#### Entries taken from a collection
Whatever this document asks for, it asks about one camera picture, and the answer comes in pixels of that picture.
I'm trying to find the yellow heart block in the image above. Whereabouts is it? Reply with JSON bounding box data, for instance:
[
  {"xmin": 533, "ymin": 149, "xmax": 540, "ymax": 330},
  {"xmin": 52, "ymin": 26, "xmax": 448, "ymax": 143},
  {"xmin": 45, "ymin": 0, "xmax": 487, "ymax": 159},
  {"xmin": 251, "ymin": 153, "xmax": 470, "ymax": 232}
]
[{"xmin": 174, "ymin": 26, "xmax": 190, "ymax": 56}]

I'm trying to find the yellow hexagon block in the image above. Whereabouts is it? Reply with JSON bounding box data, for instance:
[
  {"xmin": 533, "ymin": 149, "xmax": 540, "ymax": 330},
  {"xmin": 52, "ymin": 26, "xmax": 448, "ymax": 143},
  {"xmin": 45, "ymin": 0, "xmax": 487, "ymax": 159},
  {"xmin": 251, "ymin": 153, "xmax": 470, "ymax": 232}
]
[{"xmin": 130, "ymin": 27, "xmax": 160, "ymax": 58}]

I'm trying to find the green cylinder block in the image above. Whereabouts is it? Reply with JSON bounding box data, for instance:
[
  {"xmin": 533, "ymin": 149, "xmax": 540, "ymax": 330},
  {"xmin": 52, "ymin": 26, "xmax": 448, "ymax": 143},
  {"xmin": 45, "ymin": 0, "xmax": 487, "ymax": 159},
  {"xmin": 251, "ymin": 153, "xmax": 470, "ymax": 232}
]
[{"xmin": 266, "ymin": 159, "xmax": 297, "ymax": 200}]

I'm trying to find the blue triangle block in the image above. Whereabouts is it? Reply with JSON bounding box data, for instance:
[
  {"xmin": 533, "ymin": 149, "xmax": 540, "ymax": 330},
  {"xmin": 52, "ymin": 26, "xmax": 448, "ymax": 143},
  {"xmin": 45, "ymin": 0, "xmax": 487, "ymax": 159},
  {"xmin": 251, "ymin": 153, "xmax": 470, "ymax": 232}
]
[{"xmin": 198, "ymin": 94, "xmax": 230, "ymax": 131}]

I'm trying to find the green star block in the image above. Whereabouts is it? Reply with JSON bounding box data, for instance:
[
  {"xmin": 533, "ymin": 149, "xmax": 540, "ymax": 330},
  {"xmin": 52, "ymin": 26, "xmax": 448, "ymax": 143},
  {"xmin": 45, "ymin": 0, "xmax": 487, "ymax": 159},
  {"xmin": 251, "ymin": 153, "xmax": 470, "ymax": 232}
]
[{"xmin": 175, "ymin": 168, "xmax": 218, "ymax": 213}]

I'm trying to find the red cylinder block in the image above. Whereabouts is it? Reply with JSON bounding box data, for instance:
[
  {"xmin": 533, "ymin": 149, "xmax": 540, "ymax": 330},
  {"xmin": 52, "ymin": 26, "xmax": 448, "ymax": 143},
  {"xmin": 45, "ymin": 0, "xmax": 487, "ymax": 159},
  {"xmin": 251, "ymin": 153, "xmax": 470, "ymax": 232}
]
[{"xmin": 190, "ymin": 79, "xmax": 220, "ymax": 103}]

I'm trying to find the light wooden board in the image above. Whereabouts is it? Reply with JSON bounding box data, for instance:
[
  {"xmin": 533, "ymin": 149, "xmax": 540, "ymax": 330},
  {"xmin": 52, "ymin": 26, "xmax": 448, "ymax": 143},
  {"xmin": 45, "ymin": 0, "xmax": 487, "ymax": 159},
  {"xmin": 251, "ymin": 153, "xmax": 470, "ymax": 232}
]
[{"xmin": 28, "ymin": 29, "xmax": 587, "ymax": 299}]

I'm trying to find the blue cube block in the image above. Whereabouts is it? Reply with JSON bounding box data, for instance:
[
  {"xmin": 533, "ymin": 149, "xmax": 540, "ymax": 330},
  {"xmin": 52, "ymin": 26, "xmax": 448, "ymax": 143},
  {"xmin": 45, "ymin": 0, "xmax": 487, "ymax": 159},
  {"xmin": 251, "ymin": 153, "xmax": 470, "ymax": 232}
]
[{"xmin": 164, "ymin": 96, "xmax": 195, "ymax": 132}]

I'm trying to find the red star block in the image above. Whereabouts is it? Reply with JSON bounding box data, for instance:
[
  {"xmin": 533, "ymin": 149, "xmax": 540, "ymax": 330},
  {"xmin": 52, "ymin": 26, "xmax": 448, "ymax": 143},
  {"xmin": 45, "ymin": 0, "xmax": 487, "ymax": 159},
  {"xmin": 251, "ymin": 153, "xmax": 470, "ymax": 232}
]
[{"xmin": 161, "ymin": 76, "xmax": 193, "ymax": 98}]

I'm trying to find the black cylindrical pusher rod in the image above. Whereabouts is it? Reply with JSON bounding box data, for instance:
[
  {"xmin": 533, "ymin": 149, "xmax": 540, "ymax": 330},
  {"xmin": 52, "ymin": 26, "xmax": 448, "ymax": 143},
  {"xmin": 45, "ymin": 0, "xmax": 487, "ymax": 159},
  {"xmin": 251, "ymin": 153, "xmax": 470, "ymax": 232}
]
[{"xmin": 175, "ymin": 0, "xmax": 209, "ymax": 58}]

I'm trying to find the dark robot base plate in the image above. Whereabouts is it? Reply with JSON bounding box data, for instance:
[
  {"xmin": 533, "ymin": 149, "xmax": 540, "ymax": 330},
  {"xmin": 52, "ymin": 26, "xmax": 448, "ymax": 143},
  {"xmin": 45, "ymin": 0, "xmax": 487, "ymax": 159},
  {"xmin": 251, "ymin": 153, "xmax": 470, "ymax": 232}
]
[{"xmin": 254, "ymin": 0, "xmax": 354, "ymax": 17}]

#### EXERCISE BRIEF
Reproduce the data shown above with every line intact.

#### ANSWER BOX
Whatever this document asks for, it asks about one camera picture, and the answer comes in pixels of that picture.
I'm trying to find the yellow heart block in the image above. Whereabouts is it? Reply with JSON bounding box data, for instance:
[
  {"xmin": 533, "ymin": 149, "xmax": 540, "ymax": 330},
  {"xmin": 52, "ymin": 26, "xmax": 448, "ymax": 143},
  {"xmin": 45, "ymin": 0, "xmax": 487, "ymax": 159},
  {"xmin": 251, "ymin": 153, "xmax": 470, "ymax": 232}
]
[{"xmin": 174, "ymin": 26, "xmax": 190, "ymax": 56}]

I'm trying to find the yellow hexagon block in the image above. Whereabouts is it? Reply with JSON bounding box data, for instance:
[
  {"xmin": 533, "ymin": 149, "xmax": 540, "ymax": 330},
  {"xmin": 52, "ymin": 26, "xmax": 448, "ymax": 143},
  {"xmin": 45, "ymin": 0, "xmax": 487, "ymax": 159},
  {"xmin": 251, "ymin": 153, "xmax": 470, "ymax": 232}
]
[{"xmin": 130, "ymin": 27, "xmax": 160, "ymax": 58}]

I'm trying to find the green cylinder block in the image above. Whereabouts is it? Reply with JSON bounding box data, for instance:
[
  {"xmin": 533, "ymin": 149, "xmax": 540, "ymax": 330},
  {"xmin": 52, "ymin": 26, "xmax": 448, "ymax": 143},
  {"xmin": 45, "ymin": 0, "xmax": 487, "ymax": 159},
  {"xmin": 251, "ymin": 153, "xmax": 470, "ymax": 232}
]
[{"xmin": 266, "ymin": 159, "xmax": 297, "ymax": 200}]

I'm trying to find the blue triangle block in the image above. Whereabouts is it? Reply with JSON bounding box data, for instance:
[
  {"xmin": 533, "ymin": 149, "xmax": 540, "ymax": 330},
  {"xmin": 52, "ymin": 26, "xmax": 448, "ymax": 143},
  {"xmin": 45, "ymin": 0, "xmax": 487, "ymax": 159},
  {"xmin": 251, "ymin": 153, "xmax": 470, "ymax": 232}
]
[{"xmin": 198, "ymin": 94, "xmax": 230, "ymax": 131}]

I'm trying to find the green star block in the image above. Whereabouts is it? Reply with JSON bounding box data, for instance:
[
  {"xmin": 533, "ymin": 149, "xmax": 540, "ymax": 330},
  {"xmin": 52, "ymin": 26, "xmax": 448, "ymax": 143},
  {"xmin": 45, "ymin": 0, "xmax": 487, "ymax": 159},
  {"xmin": 251, "ymin": 153, "xmax": 470, "ymax": 232}
]
[{"xmin": 175, "ymin": 168, "xmax": 218, "ymax": 213}]

I'm trying to find the red cylinder block in the image above. Whereabouts is it? Reply with JSON bounding box data, for instance:
[
  {"xmin": 533, "ymin": 149, "xmax": 540, "ymax": 330},
  {"xmin": 52, "ymin": 26, "xmax": 448, "ymax": 143},
  {"xmin": 45, "ymin": 0, "xmax": 487, "ymax": 159},
  {"xmin": 251, "ymin": 153, "xmax": 470, "ymax": 232}
]
[{"xmin": 190, "ymin": 79, "xmax": 220, "ymax": 103}]

I'm trying to find the light wooden board in the image above. Whereabouts is it? Reply with JSON bounding box data, for instance:
[
  {"xmin": 533, "ymin": 149, "xmax": 540, "ymax": 330},
  {"xmin": 52, "ymin": 26, "xmax": 448, "ymax": 143},
  {"xmin": 45, "ymin": 0, "xmax": 487, "ymax": 159},
  {"xmin": 251, "ymin": 153, "xmax": 470, "ymax": 232}
]
[{"xmin": 28, "ymin": 29, "xmax": 587, "ymax": 299}]

I'm trying to find the blue cube block in the image above. Whereabouts is it? Reply with JSON bounding box data, for instance:
[
  {"xmin": 533, "ymin": 149, "xmax": 540, "ymax": 330},
  {"xmin": 52, "ymin": 26, "xmax": 448, "ymax": 143},
  {"xmin": 45, "ymin": 0, "xmax": 487, "ymax": 159},
  {"xmin": 251, "ymin": 153, "xmax": 470, "ymax": 232}
]
[{"xmin": 164, "ymin": 96, "xmax": 195, "ymax": 132}]

I'm trying to find the red star block in the image above. Whereabouts is it? Reply with JSON bounding box data, for instance:
[
  {"xmin": 533, "ymin": 149, "xmax": 540, "ymax": 330},
  {"xmin": 52, "ymin": 26, "xmax": 448, "ymax": 143},
  {"xmin": 45, "ymin": 0, "xmax": 487, "ymax": 159},
  {"xmin": 251, "ymin": 153, "xmax": 470, "ymax": 232}
]
[{"xmin": 161, "ymin": 76, "xmax": 193, "ymax": 98}]

I'm trying to find the black cylindrical pusher rod in the image above. Whereabouts is it? Reply with JSON bounding box data, for instance:
[
  {"xmin": 533, "ymin": 149, "xmax": 540, "ymax": 330},
  {"xmin": 52, "ymin": 26, "xmax": 448, "ymax": 143},
  {"xmin": 45, "ymin": 0, "xmax": 487, "ymax": 159},
  {"xmin": 251, "ymin": 153, "xmax": 470, "ymax": 232}
]
[{"xmin": 175, "ymin": 0, "xmax": 209, "ymax": 58}]

I'm trying to find the dark robot base plate in the image above. Whereabouts is it? Reply with JSON bounding box data, for instance:
[
  {"xmin": 533, "ymin": 149, "xmax": 540, "ymax": 330},
  {"xmin": 52, "ymin": 26, "xmax": 448, "ymax": 143},
  {"xmin": 45, "ymin": 0, "xmax": 487, "ymax": 159},
  {"xmin": 251, "ymin": 153, "xmax": 470, "ymax": 232}
]
[{"xmin": 254, "ymin": 0, "xmax": 354, "ymax": 17}]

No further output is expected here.